And even here — where the beam is mortared in and the telos is supplied — coherence is not reliability. The field is not closed. Corporate authority can define the aim, but it cannot domesticate the world into the terms of that aim. Proxy drift remains. Internal capture remains. Reporting theatre remains. Incentive distortion remains. External shocks remain. Tight coupling remains. The people maintaining the loop are not disembodied rational monitors; they are overloaded, incentive-bearing, status-sensitive actors operating under cognitive load, identity friction, social pressure, and institutional reward. This is precisely the terrain I have argued elsewhere is fatal to the Enlightenment picture of reason as an abundant civic substrate: reason is not the default condition of the actor but a costly and probabilistic state, scarcest exactly where complexity and pressure are highest (Willis, 2025d). So the loop is tended by the kind of creature least able to tend it well under the conditions that most require tending. The audit trail may show that every authorised checkpoint was passed whilst the cliff approached with admirable procedural clarity. That is not an argument against audit trails. It is an argument against confusing inspectability with wisdom.
IV. Where the Concealment Fails
The smuggling that hierarchy performs in advance is unavailable the moment the framework leaves bounded institutional ground for broader claims about superintelligence, coexistence, and asymmetric capability. In a corporation, the telos is supplied. In a civilisation, the telos is contested. In the superintelligence case, the telos may not even be shared enough for contestation to begin. That is the decisive shift — not that a new problem arises, but that the old one loses its cover. Outside bounded hierarchy, calibratability can no longer mean ‘keep the system correctable relative to an authorised aim’, because no aim has been authorised. It reverts to what it was all along: one more contested term inside the contest.
What counts as safety? What counts as coexistence? What counts as responsibility? Who has standing? What makes contestation legitimate? Which harms count? Which futures matter? What forms of non-cooperation are failure, and what forms are refusal? These are not downstream implementation details awaiting calibration. They are the field. They are what the contestation is about.
Oliver’s boundary case makes the issue visible. He explicitly does not assume that a superintelligent system will agree to be governed. He claims something narrower: that durable cooperation across asymmetric capability requires an interface where measures can be contested, commitments revised, and responsibility named (Neutert, 2026). That sounds modest. It is not. The modesty is local; the necessity is global. ‘Requires’ is doing the work, converting a humanly intelligible governance preference into a structural condition of coexistence. But coexistence, contestation, revision, and nameable responsibility are not neutral primitives. They are already saturated with human institutional grammar.

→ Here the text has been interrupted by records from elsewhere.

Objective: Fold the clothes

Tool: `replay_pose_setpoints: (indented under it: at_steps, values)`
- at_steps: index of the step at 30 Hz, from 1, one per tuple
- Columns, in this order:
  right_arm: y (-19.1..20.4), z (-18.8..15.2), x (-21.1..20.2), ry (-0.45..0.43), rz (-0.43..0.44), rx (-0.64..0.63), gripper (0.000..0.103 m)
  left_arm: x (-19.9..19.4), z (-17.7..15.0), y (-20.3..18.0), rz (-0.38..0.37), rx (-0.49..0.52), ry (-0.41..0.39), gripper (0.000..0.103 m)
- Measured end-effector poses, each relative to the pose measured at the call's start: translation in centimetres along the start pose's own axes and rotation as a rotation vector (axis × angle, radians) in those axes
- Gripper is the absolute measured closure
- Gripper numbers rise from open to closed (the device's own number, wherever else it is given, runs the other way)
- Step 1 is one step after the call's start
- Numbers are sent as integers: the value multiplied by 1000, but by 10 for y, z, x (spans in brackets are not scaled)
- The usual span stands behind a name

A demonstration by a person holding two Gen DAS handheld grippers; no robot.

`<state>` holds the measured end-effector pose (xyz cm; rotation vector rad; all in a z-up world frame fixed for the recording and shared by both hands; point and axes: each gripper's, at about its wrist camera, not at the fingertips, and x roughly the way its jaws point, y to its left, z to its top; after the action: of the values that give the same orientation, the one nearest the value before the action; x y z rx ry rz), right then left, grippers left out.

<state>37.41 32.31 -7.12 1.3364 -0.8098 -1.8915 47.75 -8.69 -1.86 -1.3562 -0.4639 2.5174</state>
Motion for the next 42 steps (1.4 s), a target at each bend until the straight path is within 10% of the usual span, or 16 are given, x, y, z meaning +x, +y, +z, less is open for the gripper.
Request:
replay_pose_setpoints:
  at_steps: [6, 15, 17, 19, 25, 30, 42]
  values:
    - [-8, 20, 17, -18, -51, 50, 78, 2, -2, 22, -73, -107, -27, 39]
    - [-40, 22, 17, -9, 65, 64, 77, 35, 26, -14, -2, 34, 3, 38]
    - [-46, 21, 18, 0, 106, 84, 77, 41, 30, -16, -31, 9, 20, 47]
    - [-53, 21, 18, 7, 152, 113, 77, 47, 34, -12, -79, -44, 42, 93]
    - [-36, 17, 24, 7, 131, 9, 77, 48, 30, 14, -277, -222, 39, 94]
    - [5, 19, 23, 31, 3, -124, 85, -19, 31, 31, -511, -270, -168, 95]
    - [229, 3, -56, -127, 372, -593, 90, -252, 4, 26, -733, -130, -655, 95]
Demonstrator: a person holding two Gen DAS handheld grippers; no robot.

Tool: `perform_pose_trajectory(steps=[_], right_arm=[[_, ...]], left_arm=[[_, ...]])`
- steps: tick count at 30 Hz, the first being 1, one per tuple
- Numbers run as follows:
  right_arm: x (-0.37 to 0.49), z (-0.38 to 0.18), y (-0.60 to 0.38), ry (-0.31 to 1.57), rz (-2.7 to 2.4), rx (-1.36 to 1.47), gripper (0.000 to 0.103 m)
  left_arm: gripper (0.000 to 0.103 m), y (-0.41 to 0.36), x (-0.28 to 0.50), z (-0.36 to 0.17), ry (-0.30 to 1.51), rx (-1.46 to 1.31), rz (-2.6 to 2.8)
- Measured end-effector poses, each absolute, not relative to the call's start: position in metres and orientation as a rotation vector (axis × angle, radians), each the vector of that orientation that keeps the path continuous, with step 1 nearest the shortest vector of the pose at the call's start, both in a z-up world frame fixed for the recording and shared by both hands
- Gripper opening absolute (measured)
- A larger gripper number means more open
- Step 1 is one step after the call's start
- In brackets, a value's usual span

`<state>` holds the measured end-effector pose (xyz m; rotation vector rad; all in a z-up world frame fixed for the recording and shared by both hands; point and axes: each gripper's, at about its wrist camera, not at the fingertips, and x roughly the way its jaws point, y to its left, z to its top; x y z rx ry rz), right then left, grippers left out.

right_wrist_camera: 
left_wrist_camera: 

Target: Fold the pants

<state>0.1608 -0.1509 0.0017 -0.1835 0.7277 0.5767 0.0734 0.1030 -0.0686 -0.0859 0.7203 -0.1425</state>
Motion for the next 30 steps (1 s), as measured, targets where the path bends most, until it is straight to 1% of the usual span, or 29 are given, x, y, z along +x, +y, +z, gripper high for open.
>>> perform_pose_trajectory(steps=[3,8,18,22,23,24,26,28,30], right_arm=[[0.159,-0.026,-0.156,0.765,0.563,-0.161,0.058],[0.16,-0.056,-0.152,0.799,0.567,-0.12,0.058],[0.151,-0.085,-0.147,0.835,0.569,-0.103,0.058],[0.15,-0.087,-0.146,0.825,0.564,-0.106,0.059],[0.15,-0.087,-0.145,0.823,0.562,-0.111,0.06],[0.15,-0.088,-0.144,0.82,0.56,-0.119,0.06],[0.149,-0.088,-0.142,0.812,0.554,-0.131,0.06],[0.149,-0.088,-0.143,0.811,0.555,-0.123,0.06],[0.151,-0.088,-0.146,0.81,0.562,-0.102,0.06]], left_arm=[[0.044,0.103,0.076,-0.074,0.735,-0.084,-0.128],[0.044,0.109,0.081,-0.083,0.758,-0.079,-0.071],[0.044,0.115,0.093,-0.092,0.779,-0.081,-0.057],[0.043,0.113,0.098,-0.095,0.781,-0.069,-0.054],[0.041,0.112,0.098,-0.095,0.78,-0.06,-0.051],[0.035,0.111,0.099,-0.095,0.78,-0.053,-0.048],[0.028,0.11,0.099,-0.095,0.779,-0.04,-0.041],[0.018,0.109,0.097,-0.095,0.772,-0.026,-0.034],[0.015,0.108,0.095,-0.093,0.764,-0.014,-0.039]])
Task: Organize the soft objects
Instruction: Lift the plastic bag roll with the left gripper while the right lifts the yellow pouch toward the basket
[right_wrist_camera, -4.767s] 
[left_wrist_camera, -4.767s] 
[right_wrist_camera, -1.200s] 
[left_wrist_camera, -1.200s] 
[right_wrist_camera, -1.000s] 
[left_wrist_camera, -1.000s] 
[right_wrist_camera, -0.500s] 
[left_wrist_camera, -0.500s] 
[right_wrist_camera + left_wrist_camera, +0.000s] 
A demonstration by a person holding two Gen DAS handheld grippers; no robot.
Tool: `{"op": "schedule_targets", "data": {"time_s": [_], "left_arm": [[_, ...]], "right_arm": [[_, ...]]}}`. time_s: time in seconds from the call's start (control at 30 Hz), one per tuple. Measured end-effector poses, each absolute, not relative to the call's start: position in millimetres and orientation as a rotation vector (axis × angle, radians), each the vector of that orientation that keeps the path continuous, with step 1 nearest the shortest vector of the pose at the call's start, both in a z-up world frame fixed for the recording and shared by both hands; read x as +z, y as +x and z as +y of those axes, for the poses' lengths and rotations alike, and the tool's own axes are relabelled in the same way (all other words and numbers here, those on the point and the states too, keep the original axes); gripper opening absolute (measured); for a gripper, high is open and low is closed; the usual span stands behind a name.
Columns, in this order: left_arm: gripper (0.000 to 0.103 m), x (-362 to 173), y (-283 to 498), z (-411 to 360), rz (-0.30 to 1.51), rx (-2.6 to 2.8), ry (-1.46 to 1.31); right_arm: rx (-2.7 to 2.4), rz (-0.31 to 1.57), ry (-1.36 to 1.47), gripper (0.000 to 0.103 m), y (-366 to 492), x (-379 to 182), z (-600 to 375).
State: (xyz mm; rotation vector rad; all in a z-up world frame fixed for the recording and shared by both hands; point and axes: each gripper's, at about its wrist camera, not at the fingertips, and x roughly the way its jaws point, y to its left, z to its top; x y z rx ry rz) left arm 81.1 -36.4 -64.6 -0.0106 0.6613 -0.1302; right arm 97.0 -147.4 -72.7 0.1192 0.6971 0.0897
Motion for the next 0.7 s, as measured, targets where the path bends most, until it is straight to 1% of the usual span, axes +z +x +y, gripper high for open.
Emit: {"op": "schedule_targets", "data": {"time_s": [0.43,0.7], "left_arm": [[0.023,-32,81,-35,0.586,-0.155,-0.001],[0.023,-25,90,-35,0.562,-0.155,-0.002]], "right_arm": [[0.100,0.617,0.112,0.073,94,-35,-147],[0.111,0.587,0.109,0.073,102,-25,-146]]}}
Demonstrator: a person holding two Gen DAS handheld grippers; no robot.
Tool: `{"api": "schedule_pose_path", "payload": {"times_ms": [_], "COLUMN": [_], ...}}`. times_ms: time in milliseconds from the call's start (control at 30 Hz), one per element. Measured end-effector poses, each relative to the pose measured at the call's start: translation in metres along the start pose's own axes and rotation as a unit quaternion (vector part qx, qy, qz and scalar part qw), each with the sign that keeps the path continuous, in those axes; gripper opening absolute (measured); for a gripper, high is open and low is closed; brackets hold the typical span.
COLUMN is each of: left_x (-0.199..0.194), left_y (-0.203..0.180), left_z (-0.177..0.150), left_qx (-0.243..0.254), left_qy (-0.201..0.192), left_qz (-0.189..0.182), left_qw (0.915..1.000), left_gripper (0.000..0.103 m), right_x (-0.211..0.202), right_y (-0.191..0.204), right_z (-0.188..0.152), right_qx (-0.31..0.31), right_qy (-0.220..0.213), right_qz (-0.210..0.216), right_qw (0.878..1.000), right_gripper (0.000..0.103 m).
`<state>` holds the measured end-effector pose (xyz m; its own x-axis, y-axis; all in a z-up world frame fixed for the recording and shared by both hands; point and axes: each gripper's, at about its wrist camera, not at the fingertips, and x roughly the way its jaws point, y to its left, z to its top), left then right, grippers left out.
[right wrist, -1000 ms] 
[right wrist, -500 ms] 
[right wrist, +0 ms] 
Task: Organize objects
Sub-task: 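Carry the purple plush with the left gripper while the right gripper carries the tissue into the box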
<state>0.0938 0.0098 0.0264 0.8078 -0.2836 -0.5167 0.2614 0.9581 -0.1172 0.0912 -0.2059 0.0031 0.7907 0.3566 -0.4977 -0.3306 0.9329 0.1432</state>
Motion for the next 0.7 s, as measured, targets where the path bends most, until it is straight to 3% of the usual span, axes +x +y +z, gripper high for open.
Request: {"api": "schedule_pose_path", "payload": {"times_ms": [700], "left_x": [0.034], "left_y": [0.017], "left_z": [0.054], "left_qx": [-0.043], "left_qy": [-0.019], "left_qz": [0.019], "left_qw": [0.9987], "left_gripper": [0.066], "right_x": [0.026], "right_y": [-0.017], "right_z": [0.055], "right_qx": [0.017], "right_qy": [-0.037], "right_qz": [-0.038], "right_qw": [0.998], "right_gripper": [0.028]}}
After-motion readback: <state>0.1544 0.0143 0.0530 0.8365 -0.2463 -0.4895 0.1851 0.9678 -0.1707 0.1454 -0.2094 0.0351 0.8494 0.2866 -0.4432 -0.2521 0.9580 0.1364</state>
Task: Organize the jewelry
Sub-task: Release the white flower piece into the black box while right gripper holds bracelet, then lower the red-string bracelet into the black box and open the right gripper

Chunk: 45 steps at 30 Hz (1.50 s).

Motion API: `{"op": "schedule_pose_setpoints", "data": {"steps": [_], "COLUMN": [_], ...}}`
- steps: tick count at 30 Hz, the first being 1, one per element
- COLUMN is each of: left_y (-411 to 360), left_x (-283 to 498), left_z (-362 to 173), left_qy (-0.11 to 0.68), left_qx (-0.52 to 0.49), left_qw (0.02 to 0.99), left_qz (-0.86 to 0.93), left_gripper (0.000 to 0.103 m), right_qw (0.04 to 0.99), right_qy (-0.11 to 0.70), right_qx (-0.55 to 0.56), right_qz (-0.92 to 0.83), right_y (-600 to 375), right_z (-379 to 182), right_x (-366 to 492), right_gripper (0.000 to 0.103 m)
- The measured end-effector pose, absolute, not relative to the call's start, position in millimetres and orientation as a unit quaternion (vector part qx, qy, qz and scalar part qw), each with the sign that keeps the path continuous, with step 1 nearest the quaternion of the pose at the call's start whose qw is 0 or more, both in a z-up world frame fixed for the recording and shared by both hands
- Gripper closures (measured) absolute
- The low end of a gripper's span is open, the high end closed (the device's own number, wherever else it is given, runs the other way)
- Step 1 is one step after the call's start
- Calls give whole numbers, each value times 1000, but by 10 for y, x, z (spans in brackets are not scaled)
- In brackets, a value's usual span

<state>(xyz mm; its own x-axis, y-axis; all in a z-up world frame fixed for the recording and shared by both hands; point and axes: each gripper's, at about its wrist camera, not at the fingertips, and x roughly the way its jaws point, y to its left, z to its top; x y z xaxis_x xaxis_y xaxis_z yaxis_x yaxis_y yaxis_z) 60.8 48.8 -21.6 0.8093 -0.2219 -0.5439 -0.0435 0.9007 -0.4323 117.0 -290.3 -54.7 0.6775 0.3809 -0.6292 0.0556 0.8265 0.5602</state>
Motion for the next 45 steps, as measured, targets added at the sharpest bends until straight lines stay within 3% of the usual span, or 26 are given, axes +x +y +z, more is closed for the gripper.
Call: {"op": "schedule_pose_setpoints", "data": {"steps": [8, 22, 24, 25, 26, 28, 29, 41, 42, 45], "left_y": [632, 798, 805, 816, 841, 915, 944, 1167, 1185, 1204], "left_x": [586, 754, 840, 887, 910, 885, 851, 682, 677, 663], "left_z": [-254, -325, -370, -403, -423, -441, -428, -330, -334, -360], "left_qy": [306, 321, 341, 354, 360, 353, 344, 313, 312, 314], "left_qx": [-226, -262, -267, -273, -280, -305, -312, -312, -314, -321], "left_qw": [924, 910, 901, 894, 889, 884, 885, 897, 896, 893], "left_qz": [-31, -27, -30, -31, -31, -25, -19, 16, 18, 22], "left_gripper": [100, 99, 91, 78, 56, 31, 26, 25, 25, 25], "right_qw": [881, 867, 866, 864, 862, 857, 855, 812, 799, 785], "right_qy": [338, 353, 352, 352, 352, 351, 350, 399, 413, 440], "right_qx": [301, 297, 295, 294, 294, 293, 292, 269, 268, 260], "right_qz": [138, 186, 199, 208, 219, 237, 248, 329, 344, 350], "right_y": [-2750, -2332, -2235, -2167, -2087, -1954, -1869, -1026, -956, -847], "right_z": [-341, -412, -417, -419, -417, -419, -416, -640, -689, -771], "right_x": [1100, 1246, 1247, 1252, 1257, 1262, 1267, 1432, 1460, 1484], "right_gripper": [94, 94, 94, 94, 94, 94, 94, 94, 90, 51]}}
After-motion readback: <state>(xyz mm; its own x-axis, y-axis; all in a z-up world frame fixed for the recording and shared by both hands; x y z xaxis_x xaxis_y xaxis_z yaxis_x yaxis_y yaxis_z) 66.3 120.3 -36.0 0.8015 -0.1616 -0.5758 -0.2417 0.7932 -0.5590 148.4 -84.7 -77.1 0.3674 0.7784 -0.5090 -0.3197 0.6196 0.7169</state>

Legal and institutional systems … authorise the ontological grammars within which harm can be articulated at all
This is where my work on ontological non-alignment and asymmetric harm becomes relevant (Willis, 2026). Legal and institutional systems do not neutrally discover harms; they authorise the ontological grammars within which harm can be articulated at all. Power does not merely deny harm. It denies standing — it decides which entities can be harmed, whose testimony registers, and which claims become cognisable in the first place. The same problem recurs in Oliver’s most careful move. Saying that standing is adjudicated, not stipulated does not abolish stipulation; it relocates it. The stipulation moves into the authorised field and the outcome is then christened as what ‘the field’ decided. But the field is never neutral. Who can contest is already governed. What can count as discrepancy is already selected. Which commitments can be revised depends on which commitments are cognisable. Which responsibilities can be named depends on what the grammar permits to appear as responsible. Adjudication does not escape stipulation; it launders it — and the laundering is harder to see precisely because it wears the costume of openness, of letting the field decide. In bounded corporate systems this is not hidden, because authority supplies the grammar and admits as much. In broader moral, political, or superintelligent contexts, that authority is exactly what is unresolved, so the laundering operates on a debt no one has agreed to pay.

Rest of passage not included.